• **To do**
Only one number is wanted: the count of lines in the records below that hold the word "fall".

• **Record extracts**
========

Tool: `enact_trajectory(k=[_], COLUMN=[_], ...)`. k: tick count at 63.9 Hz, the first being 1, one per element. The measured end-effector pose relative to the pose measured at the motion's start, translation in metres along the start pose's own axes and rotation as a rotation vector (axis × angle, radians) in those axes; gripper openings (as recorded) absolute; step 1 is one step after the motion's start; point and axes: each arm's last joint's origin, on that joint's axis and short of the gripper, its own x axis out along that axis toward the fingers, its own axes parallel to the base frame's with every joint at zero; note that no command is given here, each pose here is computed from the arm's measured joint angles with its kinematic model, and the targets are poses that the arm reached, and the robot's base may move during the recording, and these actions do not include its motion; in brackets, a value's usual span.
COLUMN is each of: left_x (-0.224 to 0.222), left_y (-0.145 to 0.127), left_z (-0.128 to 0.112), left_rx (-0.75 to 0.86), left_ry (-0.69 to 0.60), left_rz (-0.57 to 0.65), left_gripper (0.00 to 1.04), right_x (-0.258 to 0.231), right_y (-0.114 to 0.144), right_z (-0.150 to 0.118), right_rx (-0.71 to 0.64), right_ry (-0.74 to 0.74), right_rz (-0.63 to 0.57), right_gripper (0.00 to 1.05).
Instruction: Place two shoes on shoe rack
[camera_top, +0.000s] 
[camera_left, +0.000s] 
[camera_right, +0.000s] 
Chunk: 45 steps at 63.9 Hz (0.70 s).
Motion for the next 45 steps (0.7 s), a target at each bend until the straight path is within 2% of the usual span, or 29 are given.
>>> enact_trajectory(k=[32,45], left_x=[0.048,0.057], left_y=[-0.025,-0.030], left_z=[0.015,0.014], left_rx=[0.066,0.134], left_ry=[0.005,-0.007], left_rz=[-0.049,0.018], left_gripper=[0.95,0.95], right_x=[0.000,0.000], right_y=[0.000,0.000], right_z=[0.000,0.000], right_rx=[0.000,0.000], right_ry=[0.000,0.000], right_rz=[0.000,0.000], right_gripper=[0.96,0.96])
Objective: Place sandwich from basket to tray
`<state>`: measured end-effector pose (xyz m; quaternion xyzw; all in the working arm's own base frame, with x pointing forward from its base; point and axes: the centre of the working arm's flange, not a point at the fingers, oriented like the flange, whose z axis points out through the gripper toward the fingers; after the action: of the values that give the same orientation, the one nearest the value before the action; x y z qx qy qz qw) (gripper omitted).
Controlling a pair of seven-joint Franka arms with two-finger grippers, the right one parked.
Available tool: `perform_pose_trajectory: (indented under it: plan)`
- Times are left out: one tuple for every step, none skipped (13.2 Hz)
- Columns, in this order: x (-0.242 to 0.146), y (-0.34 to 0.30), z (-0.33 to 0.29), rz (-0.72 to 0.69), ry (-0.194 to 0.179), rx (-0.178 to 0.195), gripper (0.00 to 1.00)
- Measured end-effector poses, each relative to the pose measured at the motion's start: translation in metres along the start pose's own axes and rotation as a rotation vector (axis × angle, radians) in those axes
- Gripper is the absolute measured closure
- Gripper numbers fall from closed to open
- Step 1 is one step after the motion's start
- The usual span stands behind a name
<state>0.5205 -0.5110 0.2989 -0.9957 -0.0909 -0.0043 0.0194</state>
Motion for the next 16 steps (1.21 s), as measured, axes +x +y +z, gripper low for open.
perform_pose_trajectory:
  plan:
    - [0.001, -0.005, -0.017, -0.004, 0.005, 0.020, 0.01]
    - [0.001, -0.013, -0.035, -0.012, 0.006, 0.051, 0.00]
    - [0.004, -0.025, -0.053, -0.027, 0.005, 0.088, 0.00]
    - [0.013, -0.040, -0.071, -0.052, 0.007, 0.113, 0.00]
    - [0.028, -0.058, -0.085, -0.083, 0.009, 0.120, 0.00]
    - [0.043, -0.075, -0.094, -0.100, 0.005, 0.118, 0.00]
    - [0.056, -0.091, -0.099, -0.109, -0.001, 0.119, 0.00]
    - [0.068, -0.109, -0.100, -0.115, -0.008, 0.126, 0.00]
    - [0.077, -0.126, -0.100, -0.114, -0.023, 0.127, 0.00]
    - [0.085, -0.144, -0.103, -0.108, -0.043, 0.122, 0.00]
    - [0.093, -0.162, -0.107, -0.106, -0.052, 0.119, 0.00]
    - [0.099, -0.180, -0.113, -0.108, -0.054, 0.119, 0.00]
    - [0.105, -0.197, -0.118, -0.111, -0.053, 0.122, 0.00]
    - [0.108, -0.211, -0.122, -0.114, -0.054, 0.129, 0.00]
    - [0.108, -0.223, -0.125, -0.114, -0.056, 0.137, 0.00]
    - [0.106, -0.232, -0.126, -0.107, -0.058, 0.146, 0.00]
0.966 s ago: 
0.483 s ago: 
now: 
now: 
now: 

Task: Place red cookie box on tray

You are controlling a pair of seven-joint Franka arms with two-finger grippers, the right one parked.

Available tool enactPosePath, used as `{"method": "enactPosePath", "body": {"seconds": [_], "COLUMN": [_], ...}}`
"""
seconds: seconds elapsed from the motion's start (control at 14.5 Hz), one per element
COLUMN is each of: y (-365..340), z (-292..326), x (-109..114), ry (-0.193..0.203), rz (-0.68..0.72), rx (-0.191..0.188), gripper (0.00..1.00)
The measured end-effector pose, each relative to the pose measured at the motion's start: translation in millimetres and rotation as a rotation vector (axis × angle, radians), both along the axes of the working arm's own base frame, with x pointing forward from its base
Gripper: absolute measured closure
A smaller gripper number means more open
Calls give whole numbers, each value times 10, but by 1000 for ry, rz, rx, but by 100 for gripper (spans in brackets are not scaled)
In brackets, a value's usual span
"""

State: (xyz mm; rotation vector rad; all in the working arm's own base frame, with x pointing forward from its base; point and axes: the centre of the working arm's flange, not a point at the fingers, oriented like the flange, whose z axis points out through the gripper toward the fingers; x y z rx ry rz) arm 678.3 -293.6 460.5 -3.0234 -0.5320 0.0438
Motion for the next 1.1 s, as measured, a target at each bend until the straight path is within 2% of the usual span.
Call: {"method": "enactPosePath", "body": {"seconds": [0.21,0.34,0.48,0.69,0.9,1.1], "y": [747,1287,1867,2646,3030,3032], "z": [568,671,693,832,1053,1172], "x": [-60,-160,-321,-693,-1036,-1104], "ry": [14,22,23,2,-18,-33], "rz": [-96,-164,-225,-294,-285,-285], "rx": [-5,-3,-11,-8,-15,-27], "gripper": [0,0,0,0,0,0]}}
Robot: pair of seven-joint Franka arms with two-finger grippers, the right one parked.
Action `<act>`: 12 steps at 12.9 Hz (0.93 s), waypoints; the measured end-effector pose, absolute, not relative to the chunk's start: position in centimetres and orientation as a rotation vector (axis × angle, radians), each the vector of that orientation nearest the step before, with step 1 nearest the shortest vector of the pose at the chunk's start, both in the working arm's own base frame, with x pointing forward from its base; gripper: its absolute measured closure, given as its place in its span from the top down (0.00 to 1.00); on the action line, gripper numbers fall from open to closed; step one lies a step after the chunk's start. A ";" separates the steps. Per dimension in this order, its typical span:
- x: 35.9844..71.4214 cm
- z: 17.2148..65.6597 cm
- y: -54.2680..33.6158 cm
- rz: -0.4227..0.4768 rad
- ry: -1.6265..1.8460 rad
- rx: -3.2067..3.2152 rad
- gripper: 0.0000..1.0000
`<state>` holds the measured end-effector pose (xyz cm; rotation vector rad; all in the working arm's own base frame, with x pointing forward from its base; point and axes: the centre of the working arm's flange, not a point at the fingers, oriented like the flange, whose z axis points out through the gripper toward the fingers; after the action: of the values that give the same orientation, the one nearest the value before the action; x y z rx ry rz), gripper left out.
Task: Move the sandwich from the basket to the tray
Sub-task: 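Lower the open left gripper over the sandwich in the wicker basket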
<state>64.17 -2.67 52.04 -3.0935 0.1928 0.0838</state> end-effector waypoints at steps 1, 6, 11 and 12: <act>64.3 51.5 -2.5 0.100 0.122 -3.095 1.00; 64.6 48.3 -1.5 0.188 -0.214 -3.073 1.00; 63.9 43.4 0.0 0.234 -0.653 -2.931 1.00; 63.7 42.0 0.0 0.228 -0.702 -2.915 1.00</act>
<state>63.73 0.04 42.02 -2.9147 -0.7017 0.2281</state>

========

• **Solution for this task**
2